Et pour cause, il pèse sur l’employeur une obligation de prévention des actes de harcèlement moral en vertu de l’article L. 1152-4 du Code du travail. L’accord national interprofessionnel du 26 mars 2010 impose également l’obligation de prévention du harcèlement moral à l’employeur.
En ce sens, l’employeur doit prendre toutes les mesures nécessaires en vue de prévenir de tels agissements.
Ainsi, la méconnaissance de l’obligation de prévention entraine donc un préjudice réparable distinct du préjudice résultant du harcèlement moral.
La Cour de cassation a récemment confirmé ce point dans d’une décision du 19 novembre 2014.
Dès lors, la victime de harcèlement moral peut être indemnisée au titre du préjudice résultant du harcèlement moral en lui-même mais également au titre du préjudice résultant de la méconnaissance de l’obligation de prévention de l’employeur (Cass. Soc., 19 novembre 2014, n°13-17.729).
En l’espèce, un salarié embauché en tant qu’aide conducteur a démissionné après avoir subi des agissements de harcèlement moral.
L’employeur avait organisé à la suite de cet incident une réunion d’apaisement au cours de laquelle le supérieur hiérarchique, auteur des agissements de harcèlement moral, avait présenté des excuses, puis a procédé à la mutation du salarié sans que cela emporte une rétrogradation. L’employeur avait également mis en place une cellule visant à prévenir les risques psychosociaux. Cependant, le salarié avait tout de même démissionné.
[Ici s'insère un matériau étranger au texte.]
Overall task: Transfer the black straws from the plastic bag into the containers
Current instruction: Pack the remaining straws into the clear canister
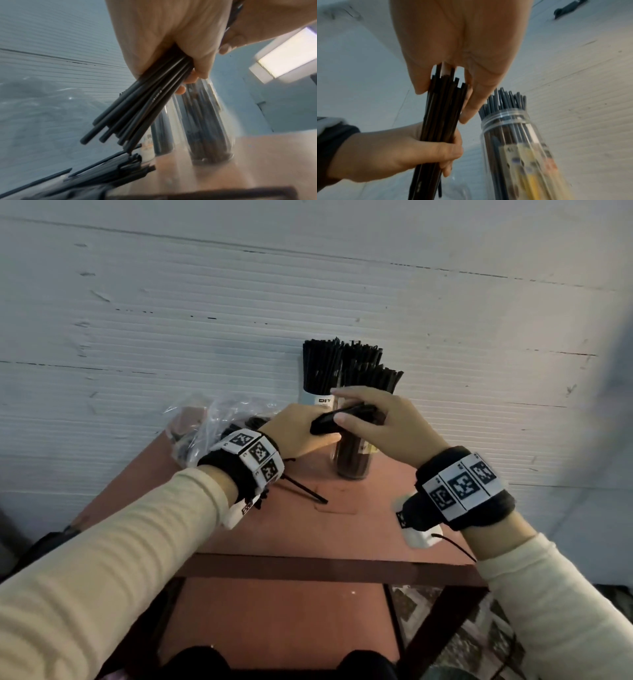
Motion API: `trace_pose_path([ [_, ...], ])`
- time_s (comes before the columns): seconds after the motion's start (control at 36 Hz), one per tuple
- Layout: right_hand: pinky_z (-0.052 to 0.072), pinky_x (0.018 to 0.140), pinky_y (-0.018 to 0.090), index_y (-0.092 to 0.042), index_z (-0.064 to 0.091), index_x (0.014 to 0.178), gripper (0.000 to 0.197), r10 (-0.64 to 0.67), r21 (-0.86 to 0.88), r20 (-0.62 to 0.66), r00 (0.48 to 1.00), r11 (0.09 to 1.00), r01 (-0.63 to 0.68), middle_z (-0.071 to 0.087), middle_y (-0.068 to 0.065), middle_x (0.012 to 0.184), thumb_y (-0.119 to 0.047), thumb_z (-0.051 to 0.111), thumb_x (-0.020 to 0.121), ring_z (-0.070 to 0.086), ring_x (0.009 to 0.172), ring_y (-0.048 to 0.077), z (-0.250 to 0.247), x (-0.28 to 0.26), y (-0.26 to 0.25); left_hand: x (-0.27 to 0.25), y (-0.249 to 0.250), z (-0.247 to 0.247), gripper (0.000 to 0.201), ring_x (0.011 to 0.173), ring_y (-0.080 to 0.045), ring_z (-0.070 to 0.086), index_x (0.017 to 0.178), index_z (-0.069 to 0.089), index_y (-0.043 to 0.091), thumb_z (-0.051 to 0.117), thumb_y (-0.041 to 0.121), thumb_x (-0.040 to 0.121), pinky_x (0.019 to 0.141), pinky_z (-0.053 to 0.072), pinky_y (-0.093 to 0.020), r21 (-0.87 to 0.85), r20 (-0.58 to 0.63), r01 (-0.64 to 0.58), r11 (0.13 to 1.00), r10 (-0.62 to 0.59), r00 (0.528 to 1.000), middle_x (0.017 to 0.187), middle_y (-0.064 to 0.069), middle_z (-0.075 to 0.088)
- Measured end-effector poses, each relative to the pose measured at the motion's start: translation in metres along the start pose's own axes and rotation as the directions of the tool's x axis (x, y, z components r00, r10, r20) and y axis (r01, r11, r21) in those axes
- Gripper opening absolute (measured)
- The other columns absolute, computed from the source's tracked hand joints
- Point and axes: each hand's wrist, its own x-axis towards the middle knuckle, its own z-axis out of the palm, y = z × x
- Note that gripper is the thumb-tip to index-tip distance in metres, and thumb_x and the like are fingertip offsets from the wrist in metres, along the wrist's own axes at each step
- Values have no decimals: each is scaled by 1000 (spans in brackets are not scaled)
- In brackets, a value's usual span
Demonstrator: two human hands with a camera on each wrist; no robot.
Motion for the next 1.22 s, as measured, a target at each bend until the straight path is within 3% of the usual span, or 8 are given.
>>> trace_pose_path([
  [0.19,40,101,20,-19,55,131,39,-199,-65,-249,948,980,189,54,-5,124,-22,61,93,49,117,3,-19,10,-24,8,34,-6,22,85,-16,67,93,66,15,70,36,88,86,55,-39,-313,-46,105,944,-125,991,87,-4,70],
  [0.33,34,102,13,-10,51,133,39,-294,-105,-300,907,956,275,52,2,130,-11,54,94,46,122,6,-19,19,-35,7,60,-2,8,62,-1,59,86,62,13,65,17,93,66,48,-16,-552,19,140,822,-156,988,69,4,61],
  [0.56,41,96,18,-13,61,120,29,-164,-183,-123,979,973,140,62,0,116,-14,53,92,55,109,8,1,14,-9,-11,60,34,33,102,-34,67,103,66,-7,78,13,79,103,48,-45,-690,290,390,609,-261,921,103,-26,70],
  [0.69,43,95,18,-12,64,115,25,-172,-160,-156,973,976,147,60,1,117,-15,57,91,56,107,8,8,7,1,-15,56,43,9,90,-24,63,84,68,4,72,12,86,90,50,-30,-636,382,479,605,-292,877,90,-18,65],
  [0.86,41,95,14,-11,64,115,24,-174,-136,-164,971,979,152,59,0,116,-14,60,91,56,107,7,6,5,-2,-16,62,41,9,94,-19,61,97,67,6,68,11,89,76,51,-15,-633,435,523,570,-297,850,103,-16,65],
  [0.97,38,96,10,-10,63,116,26,-180,-133,-168,969,978,158,59,0,118,-15,62,90,55,109,7,6,2,-3,-17,59,44,17,70,5,65,103,68,6,68,17,90,56,46,-5,-618,451,547,564,-316,835,101,-5,67],
  [1.11,35,101,10,-11,57,126,41,-175,-128,-149,973,979,157,55,0,127,-26,66,89,49,118,6,2,0,-5,-19,56,48,37,85,-10,63,70,65,13,63,43,92,98,43,-30,-543,359,496,678,-347,866,84,-2,69],
  [1.22,41,101,18,-18,40,143,80,-80,-32,-201,976,997,76,43,-2,139,-46,75,77,46,123,9,-13,-4,-9,-18,63,33,31,88,-15,63,70,58,16,62,36,94,84,47,-19,-643,309,382,664,-231,923,77,-3,63],
])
Quelques mois plus tard, le salarié saisissait le Conseil des prud’hommes pour voir requalifier sa démission en licenciement sans cause réelle et sérieuse et obtenir la condamnation de l’employeur à lui verser diverses sommes au titre de la rupture de son contrat de travail et de l’indemnisation du harcèlement moral.
La Cour d’appel a alors condamné l’employeur à réparer le dommage résultant de la violation de son obligation de sécurité de résultat et le dommage résultant du harcèlement lui-même.
La Haute juridiction a confirmé le raisonnement des juges du fond : « mais attendu que l’employeur, tenu d’une obligation de sécurité de résultat en matière de protection de la santé et de la sécurité des travailleurs, manque à cet obligation, lorsqu’un salarié est victime sur le lieu de travail d’agissements de harcèlement moral ou sexuel exercés par l’un ou l’autre de ses salariés, quand bien même il aurait pris des mesures en vue de faire cesser ces agissements.
Et attendu que la Cour d’appel a alloué des sommes distinctes correspondant au préjudice résultant d’une part de l’absence de prévention par l’employeur des faits de harcèlement et d’autre part des conséquences du harcèlement effectivement subi,
D’où il suit que le moyen n’est pas fondé ».
Dès lors que des agissements constitutifs de harcèlement surviennent au sein de l’entreprise, l’employeur manque à son obligation de prévention même s’il prend des mesures visant à faire cesser les agissements. Et, cette violation donne lieu à réparation d’un préjudice distinct du préjudice résultant des conséquences du harcèlement en lui-même.